Gerade das Nichts-Tun, liebe Gemeinde! Gerade das Versäumte kann viel schwerer wiegen als jede Tat. Das nicht gesprochene Wort schlimmer sein als jede Beleidigung. Und das Übersehen! Das Übersehen ist möglicherweise die verbreitetste Form des Übeltuns. Wohl dem, der um seine Verwandtschaft mit Kain, dem Mörder, weiß. Im Tun oder im Unterlassen. Gerade im Unterlassen, kann man sich mit einigem Entsetzen ja immer wieder nur an den Kopf fassen, wenn einem mal wieder aufgegangen ist, welche Tatsachen, vielleicht sogar ungewollte Tatsachen aus dem Nichts-Tun erwachsen.

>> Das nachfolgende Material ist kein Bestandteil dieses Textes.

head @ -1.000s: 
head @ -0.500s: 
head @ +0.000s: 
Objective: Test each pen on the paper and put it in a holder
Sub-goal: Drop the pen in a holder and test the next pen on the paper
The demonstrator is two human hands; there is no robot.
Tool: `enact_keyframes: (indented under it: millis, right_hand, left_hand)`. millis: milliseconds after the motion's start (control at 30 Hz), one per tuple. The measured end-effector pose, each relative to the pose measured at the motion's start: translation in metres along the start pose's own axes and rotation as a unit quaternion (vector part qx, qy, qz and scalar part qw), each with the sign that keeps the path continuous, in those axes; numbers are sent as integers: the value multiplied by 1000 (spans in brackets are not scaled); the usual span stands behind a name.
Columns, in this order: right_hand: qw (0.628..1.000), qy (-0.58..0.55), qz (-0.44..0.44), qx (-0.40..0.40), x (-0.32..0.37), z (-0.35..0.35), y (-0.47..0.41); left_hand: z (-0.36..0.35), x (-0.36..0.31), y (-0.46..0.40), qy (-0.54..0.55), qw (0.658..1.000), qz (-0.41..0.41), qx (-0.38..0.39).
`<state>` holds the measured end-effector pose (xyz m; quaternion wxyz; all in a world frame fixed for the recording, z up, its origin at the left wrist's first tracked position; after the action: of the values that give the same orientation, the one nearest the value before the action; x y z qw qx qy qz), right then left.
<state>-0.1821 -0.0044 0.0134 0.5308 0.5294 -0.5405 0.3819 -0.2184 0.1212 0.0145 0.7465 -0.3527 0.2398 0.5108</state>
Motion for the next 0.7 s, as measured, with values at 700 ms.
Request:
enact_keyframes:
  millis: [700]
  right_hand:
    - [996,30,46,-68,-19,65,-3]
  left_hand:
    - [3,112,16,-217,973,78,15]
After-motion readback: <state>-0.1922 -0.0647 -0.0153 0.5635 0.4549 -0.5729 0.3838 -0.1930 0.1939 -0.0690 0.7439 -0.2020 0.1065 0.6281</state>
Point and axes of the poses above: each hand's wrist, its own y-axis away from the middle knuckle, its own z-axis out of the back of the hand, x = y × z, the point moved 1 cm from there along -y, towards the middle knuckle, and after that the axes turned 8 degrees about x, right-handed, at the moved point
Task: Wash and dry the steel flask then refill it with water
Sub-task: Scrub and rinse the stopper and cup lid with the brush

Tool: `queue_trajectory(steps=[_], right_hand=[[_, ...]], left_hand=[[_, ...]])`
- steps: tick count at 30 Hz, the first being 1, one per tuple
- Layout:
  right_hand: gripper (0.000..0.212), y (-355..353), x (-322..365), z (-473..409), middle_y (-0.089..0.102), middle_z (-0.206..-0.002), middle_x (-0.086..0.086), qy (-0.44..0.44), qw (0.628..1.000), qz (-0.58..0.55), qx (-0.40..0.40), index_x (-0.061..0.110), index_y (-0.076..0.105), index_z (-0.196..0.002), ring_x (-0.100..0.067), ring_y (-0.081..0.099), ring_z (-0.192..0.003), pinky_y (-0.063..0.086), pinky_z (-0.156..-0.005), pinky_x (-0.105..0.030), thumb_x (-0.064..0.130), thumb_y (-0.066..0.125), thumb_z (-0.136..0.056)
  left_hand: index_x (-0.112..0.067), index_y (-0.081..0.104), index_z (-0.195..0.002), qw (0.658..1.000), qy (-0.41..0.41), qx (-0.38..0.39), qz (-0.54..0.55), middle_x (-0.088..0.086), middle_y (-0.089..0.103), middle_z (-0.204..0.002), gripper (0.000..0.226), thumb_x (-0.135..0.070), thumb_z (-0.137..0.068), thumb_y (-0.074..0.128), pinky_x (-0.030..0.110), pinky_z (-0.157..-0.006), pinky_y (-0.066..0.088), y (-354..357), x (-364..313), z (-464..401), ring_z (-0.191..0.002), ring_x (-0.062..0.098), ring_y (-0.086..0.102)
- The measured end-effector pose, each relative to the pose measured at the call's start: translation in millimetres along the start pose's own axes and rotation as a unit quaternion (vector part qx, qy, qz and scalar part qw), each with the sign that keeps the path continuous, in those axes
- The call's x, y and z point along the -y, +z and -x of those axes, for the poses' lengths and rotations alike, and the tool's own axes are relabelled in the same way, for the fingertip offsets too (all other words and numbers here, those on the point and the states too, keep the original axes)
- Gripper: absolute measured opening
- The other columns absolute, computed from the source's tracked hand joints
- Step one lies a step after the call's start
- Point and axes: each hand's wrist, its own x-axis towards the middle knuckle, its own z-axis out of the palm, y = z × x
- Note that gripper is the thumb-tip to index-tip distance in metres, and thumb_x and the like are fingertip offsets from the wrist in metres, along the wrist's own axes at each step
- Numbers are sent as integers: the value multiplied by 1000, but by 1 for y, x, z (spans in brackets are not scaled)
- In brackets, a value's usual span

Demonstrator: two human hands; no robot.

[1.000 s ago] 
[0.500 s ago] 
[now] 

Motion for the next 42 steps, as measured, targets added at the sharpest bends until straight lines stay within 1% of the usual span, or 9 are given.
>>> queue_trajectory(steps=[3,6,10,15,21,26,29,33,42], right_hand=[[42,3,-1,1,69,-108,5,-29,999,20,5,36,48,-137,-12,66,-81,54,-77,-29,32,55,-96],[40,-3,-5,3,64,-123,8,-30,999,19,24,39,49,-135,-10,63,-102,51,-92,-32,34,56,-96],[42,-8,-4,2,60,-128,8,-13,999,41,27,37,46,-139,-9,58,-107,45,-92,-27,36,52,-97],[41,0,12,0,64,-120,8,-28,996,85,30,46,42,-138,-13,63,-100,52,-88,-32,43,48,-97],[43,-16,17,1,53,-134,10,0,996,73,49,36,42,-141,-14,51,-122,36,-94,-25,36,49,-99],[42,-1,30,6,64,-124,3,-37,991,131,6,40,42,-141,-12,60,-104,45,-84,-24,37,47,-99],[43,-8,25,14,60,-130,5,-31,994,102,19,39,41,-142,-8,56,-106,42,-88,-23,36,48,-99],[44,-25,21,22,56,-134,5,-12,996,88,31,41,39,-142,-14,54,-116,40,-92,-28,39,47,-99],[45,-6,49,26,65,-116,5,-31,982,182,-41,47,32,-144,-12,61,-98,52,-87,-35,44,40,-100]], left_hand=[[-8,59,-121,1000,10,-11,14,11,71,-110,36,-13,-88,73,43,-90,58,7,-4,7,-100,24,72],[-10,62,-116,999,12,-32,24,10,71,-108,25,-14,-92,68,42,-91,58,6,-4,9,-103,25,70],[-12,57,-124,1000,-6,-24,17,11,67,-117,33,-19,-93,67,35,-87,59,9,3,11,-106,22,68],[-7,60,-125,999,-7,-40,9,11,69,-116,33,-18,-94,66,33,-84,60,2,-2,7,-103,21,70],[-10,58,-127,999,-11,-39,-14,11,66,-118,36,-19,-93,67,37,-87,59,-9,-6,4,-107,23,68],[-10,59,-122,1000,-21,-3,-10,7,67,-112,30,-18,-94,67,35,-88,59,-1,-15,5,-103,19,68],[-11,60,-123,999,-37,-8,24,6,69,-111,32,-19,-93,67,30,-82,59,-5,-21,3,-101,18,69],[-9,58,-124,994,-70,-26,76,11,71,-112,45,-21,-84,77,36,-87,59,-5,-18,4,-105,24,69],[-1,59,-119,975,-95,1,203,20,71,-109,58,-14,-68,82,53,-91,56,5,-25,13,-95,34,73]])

Aber jeder, der sich so an den Kopf fasst, mag sich auch noch auf andere Art seiner Kains-Verwandtschaft vergewissern. „Der HERR machte ein Zeichen an Kain, dass ihn niemand erschlüge!“ Wir können gewiss sein, dieses Kains-Mal ist noch da. Seien Sie gewiss: Es schützt uns, schützt uns immer noch. Wir hätten einander sonst längst auf offener Straße erschlagen. Und wer ganz genau hinfasst, und ganz sorgfältig hinfühlt, der wird noch der Spuren eines ganz anderen Zeichens gewahr, das an uns befestigt ist. Das Zeichen des Wassers der Taufe. Und dieses Zeichen, wir können es nie verlieren. Es steht gewissermaßen als „Wasserzeichen“ auf dem Hintergrund von allen Kalenderblättern, auf die wir unsere Lebenstage schreiben. Auch die schwarzen, auch die, an denen unser eigenes Tun oder unser eigenes Unterlassen uns an den Kopf fassen lässt, erst recht an den Tagen, wo wir wieder einmal gegen die Mauer des Lebensrätsels rennen.

Dann müssen wir unser Wasser-Zeichen der Taufe Gott vorhalten: „Ich bin getauft auf deinen Namen … Du hast zu deinem Kind und Erben, mein lieber Vater, mich erklärt ... Du willst in aller Not und Pein, o guter Geist, mein Tröster sein“. So sei das nun! Amen.